WHAT THE TASK REQUIRES » Return, exactly and in full, the lines of the records below starting at the one with "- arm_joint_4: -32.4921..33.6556" and ending at the one with "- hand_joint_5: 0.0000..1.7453", and no other lines.

START INPUT MATERIAL

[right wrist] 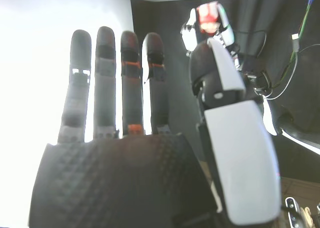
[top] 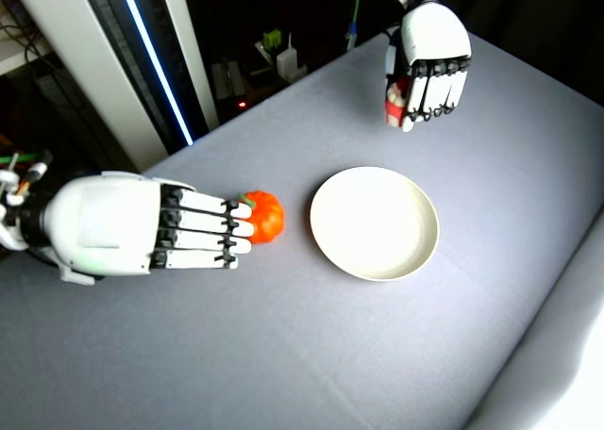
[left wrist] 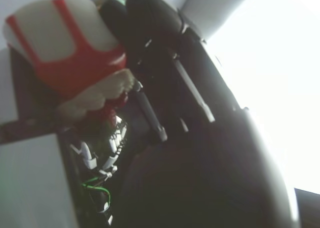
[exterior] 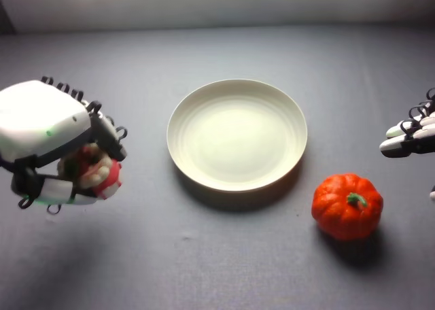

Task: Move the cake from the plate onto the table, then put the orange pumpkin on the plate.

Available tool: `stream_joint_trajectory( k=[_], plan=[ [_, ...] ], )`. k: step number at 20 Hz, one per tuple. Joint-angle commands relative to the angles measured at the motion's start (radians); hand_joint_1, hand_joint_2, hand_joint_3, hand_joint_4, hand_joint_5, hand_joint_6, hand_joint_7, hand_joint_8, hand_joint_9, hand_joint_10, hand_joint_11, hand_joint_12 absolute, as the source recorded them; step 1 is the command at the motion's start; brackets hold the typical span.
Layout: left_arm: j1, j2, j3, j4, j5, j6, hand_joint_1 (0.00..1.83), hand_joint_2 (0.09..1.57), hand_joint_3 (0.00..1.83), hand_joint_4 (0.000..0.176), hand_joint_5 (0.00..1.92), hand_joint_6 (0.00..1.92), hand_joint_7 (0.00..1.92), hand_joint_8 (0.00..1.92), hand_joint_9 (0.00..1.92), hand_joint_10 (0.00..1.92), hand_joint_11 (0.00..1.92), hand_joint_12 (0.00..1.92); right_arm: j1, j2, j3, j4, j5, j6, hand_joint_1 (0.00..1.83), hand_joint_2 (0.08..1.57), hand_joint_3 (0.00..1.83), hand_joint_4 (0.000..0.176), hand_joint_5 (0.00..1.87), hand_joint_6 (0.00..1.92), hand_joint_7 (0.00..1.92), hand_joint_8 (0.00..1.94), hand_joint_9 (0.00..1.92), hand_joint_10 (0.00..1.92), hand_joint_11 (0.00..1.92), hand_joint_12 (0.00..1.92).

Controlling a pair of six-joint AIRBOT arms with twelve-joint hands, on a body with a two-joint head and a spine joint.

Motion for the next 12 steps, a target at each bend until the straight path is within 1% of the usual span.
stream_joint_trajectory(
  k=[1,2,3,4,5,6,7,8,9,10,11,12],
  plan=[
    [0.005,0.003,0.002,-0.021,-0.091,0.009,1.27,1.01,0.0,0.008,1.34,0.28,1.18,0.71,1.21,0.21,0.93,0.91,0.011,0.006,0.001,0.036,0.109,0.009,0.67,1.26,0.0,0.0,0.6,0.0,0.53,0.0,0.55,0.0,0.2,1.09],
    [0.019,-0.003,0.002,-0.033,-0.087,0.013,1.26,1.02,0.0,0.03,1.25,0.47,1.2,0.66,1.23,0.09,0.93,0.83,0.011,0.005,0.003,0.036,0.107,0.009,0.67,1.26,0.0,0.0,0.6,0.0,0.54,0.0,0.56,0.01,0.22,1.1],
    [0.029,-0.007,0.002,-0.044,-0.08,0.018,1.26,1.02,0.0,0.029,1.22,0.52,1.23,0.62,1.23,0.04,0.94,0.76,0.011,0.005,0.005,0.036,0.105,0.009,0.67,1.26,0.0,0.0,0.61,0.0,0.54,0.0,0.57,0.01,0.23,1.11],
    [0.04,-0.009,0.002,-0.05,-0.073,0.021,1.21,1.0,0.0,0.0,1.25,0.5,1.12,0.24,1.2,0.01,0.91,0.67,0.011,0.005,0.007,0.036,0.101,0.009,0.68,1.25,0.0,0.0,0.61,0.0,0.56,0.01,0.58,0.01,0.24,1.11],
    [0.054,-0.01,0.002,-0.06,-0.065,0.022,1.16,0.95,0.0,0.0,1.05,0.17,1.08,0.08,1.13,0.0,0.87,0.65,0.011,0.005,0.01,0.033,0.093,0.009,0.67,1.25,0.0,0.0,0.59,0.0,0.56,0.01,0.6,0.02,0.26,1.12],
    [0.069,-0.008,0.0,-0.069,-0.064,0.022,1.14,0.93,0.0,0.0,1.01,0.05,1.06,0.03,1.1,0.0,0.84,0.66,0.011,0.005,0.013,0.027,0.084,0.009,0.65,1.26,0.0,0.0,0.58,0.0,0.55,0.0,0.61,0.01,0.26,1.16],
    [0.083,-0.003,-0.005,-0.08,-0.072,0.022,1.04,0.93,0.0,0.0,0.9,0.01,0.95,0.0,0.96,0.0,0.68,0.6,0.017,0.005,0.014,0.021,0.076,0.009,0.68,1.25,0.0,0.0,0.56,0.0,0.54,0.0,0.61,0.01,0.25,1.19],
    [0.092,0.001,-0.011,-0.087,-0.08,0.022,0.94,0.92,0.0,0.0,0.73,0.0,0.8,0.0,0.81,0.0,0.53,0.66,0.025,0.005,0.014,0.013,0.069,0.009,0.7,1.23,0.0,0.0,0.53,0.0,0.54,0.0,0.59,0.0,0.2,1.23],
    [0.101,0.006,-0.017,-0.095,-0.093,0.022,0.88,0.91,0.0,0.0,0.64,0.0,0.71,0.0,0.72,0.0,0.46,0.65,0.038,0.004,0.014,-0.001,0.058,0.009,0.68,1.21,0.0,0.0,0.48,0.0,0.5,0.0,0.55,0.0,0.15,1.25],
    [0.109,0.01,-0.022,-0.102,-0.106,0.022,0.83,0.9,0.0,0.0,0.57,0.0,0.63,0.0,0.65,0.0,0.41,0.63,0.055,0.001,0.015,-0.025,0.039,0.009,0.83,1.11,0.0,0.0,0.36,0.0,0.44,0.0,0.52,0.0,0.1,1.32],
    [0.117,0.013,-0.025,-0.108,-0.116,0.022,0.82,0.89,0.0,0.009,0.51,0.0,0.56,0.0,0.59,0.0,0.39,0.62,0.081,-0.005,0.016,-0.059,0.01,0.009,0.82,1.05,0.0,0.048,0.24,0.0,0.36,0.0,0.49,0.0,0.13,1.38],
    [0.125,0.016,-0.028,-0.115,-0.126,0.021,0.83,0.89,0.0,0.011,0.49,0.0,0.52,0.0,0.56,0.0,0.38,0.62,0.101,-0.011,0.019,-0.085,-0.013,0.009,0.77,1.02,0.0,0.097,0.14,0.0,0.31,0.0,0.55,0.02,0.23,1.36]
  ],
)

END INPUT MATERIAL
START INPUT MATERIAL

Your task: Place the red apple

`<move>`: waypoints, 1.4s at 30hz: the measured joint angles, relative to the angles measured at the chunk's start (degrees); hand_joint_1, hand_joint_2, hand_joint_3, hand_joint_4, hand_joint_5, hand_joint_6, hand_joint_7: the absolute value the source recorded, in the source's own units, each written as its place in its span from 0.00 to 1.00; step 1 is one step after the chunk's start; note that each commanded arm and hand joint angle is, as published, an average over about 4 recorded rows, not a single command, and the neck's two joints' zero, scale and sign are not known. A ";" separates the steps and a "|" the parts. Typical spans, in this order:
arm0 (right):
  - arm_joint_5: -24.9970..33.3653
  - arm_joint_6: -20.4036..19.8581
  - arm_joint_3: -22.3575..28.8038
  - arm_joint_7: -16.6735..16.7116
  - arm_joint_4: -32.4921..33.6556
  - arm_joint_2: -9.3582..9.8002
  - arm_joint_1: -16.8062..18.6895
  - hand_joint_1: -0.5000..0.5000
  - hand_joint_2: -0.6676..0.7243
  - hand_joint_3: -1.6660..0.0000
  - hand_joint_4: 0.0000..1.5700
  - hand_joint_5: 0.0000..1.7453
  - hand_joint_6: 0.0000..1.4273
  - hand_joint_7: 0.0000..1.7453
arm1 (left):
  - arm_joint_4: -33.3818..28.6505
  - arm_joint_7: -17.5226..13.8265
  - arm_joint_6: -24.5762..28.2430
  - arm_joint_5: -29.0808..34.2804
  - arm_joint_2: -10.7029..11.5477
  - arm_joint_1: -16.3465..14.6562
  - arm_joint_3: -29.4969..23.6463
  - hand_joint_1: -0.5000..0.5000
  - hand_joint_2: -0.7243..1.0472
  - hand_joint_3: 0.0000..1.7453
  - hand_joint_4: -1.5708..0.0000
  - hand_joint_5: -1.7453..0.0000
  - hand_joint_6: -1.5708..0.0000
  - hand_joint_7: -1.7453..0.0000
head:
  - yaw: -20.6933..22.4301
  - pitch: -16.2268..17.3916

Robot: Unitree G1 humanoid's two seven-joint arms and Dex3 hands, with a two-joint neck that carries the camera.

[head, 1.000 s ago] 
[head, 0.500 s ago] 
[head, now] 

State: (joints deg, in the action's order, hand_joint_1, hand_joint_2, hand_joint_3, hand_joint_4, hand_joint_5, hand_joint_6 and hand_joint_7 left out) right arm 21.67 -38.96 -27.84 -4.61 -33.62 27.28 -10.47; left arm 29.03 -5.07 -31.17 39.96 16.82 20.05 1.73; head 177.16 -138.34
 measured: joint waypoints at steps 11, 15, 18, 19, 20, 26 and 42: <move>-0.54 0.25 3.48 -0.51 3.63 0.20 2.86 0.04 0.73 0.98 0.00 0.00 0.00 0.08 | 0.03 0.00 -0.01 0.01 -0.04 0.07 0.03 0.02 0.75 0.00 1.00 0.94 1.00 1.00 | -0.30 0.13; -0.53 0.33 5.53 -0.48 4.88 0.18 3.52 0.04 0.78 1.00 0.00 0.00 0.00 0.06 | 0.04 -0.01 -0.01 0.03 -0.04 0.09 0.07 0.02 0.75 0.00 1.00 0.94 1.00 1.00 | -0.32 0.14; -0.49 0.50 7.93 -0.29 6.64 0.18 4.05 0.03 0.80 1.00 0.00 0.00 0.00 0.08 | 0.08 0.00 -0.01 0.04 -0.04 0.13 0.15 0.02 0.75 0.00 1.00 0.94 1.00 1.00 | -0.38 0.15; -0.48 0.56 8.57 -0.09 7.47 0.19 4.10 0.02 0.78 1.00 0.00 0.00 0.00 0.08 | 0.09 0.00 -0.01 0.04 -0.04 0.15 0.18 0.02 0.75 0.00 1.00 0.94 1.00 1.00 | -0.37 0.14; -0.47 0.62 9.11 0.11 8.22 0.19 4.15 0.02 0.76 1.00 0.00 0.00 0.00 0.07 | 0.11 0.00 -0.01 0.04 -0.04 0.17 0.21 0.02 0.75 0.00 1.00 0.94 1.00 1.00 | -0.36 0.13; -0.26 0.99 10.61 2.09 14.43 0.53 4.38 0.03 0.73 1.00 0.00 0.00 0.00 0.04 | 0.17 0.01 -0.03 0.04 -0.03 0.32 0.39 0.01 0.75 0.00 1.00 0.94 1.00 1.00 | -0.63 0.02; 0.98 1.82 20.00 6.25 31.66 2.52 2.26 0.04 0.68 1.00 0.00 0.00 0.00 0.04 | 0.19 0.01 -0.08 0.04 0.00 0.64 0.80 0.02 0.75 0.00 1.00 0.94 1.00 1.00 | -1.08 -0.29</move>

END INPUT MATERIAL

ANSWER BOX »
  - arm_joint_4: -32.4921..33.6556
  - arm_joint_2: -9.3582..9.8002
  - arm_joint_1: -16.8062..18.6895
  - hand_joint_1: -0.5000..0.5000
  - hand_joint_2: -0.6676..0.7243
  - hand_joint_3: -1.6660..0.0000
  - hand_joint_4: 0.0000..1.5700
  - hand_joint_5: 0.0000..1.7453

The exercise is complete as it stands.